◆ Task item ◆
Lines with the word "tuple" in them are the ones to copy from the records.

######

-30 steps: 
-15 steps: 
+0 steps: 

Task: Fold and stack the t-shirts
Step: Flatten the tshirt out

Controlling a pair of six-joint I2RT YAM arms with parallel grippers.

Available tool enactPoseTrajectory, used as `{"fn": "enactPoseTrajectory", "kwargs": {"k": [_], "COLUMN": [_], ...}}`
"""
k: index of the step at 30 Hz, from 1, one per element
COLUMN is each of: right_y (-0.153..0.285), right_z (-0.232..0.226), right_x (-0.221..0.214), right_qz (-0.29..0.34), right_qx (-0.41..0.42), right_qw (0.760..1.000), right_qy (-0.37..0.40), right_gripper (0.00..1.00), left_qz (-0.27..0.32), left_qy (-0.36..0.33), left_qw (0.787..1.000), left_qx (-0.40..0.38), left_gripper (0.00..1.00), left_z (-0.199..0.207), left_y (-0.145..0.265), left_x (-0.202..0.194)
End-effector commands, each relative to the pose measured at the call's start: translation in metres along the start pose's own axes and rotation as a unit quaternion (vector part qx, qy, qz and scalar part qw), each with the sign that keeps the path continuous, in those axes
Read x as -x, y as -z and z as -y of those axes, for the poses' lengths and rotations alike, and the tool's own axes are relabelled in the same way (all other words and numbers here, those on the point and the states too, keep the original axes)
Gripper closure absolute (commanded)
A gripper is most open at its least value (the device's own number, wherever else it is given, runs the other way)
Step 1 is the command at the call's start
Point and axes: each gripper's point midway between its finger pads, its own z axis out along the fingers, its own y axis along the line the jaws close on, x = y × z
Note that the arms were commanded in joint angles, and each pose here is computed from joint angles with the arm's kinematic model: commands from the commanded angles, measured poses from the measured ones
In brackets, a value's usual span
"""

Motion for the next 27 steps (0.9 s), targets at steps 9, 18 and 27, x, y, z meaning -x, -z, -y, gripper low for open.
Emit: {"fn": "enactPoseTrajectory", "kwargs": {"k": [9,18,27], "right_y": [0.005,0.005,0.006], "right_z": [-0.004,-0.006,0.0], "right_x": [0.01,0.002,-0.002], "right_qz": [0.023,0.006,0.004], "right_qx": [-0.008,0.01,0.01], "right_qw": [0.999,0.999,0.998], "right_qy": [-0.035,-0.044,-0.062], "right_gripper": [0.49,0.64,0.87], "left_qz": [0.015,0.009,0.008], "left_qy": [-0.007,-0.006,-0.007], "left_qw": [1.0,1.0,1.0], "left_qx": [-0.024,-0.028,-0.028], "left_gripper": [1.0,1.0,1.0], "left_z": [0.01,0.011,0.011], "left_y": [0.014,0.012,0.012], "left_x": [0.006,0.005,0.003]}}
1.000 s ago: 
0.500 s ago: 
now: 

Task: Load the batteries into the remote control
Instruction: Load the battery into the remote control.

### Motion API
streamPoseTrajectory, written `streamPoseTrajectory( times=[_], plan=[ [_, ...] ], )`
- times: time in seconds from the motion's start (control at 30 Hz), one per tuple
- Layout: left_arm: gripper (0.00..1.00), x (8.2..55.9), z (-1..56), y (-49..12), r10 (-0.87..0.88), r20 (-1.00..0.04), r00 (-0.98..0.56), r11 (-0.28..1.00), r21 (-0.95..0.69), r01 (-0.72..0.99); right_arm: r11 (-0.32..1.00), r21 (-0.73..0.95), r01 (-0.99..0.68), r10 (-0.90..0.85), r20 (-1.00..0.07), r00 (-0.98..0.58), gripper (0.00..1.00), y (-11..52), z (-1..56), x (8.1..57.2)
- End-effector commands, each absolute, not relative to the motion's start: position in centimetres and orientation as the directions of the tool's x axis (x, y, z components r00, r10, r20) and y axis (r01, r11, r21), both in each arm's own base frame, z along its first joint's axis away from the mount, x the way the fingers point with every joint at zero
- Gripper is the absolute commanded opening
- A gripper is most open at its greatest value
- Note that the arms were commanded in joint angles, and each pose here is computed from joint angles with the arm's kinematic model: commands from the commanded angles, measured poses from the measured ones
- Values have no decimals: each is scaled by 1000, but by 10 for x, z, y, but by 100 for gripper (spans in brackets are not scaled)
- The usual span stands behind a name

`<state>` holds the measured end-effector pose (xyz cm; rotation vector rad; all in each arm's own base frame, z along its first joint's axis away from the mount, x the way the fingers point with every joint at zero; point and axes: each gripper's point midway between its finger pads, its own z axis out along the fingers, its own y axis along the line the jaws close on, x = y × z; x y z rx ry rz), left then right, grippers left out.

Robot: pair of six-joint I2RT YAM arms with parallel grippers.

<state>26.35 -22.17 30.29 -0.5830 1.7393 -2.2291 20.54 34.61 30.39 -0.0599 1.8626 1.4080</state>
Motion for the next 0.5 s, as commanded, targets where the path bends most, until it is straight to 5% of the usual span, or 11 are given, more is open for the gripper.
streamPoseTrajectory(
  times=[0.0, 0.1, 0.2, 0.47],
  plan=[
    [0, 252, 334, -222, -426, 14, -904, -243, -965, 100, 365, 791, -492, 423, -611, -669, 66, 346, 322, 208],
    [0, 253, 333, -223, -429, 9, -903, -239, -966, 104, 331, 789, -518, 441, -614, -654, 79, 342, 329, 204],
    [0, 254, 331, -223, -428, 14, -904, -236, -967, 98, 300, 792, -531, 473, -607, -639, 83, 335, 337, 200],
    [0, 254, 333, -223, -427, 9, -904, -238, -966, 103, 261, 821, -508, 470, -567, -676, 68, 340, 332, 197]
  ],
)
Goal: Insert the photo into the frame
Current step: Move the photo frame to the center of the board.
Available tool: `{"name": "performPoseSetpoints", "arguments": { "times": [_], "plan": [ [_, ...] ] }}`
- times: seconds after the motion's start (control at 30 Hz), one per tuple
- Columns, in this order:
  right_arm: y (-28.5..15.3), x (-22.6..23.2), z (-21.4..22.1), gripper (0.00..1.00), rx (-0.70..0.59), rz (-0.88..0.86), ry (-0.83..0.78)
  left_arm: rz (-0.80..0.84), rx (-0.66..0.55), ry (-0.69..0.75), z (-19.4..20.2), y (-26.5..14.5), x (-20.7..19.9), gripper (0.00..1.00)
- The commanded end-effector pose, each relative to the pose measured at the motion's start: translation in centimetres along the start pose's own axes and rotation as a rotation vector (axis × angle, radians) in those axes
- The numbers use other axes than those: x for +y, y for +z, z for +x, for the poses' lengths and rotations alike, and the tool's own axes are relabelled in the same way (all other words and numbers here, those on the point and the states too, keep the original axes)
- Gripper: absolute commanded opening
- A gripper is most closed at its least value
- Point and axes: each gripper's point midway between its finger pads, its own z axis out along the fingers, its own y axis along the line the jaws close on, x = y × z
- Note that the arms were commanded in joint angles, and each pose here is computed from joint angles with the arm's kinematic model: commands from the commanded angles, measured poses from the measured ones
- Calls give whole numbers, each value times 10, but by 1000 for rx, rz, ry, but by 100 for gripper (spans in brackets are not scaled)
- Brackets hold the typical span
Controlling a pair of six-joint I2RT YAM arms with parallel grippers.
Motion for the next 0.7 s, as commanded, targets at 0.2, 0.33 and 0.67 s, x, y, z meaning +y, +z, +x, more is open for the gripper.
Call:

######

◆ Answer section ◆
- times: time in seconds from the motion's start (control at 30 Hz), one per tuple
- times: seconds after the motion's start (control at 30 Hz), one per tuple

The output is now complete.